These together with other objects and advantages which will become subsequently apparent reside in the details of construction and operation as more fully hereinafter described and claimed, reference being had to the accompanying drawings forming a part hereof, wherein like numerals refer to like parts throughout.

BRIEF DESCRIPTION OF THE DRAWINGS

FIG. 1 is perspective view showing a typical control unit for a combustion appliance in accordance with the present invention.

FIG. 2 is a front elevational view of the control unit shown in FIG. 1, with the housing cover removed.

FIG. 3 is a side sectional view of the control unit and inlet duct section, shown in FIG. 1, with the damper in a closed position.

FIG. 4 is a front elevational view of the rotor assembly associated with the control unit of FIGS. 1-3.

FIG. 5 is a side sectional view taken subsantially through a plane indicated by section line 5--5 in FIG. 4.

FIG. 6 is a perspective view of disassembled portions of the control unit.

FIG. 7 is a bottom plan view of the damper operating lever associated with the control unit.

FIG. 8 is a sectional view taken substantially through a plane indicated by section line 8--8 in FIG. 7.

FIG. 9 is an electrical circuit diagram showing the operational relationships between the control unit and components of an associated combustion appliance.

FIGS. 10 and 11 are enlarged partial sectional views taken substantially through planes indicated by section lines 10--10 and 11--11 in FIG. 3.

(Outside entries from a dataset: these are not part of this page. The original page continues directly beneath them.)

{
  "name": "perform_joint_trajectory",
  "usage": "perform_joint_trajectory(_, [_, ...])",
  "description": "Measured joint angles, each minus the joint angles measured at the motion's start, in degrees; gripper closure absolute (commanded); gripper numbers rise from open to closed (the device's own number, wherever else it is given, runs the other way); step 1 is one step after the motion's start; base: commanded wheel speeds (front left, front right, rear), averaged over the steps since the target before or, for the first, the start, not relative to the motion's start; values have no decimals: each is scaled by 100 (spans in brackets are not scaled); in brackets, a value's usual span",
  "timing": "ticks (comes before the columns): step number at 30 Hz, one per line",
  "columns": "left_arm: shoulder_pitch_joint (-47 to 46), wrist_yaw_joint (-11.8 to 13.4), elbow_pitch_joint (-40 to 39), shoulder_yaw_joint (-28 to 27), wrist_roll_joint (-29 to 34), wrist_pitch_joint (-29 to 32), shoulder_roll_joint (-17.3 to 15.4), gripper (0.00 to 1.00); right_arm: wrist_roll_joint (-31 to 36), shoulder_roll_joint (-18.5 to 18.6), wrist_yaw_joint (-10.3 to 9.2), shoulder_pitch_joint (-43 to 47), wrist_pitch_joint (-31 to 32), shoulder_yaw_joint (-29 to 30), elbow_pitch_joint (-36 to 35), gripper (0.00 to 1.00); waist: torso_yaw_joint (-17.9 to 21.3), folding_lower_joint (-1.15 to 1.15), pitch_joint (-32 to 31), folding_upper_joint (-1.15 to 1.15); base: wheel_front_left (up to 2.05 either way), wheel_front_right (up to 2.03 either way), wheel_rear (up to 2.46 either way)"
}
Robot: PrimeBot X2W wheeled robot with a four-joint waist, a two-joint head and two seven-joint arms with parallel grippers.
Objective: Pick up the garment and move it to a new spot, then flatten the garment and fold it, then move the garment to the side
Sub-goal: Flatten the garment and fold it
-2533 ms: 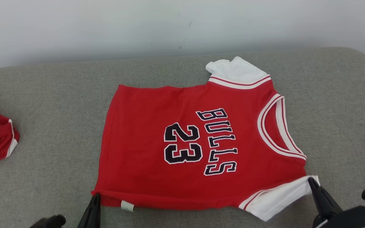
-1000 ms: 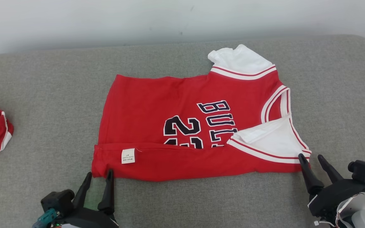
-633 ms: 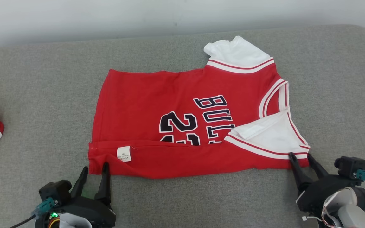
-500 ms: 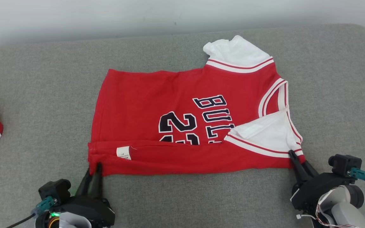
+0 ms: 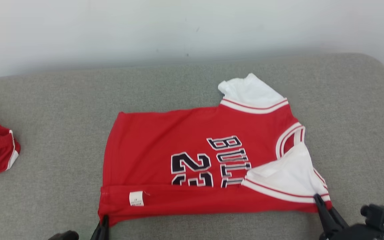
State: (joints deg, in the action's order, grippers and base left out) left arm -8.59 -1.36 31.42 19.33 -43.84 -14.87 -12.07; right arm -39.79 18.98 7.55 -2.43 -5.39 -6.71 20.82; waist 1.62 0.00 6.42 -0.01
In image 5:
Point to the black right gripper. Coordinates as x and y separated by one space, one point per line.
358 233

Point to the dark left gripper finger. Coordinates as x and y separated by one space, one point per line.
102 230

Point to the red Bulls 23 jersey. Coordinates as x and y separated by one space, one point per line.
162 140

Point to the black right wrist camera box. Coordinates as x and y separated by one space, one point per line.
378 215

FIG. 12 is a partial side sectional view of a portion of the control unit as shown in FIG. 3, but with the damper in an open position.

DETAILED DESCRIPTION OF THE PREFERRED EMBODIMENT

Referring now to the drawings in detail, FIG. 1 illustrates an inlet section 10 of an air supply duct for a combustion type of appliance. A control unit 12 is mounted on duct section 10 in accordance with the present invention. The duct section 10 shown is generally cylindrical and has an insulation layer 14 on its outer surface to which the unit 12 is secured through mounting flanges 16 of a pair of parallel spaced bracket plates 18. A housing cover 20 is secured to and bridges the bracket plates 18 to form a housing enclosure for the unit 12.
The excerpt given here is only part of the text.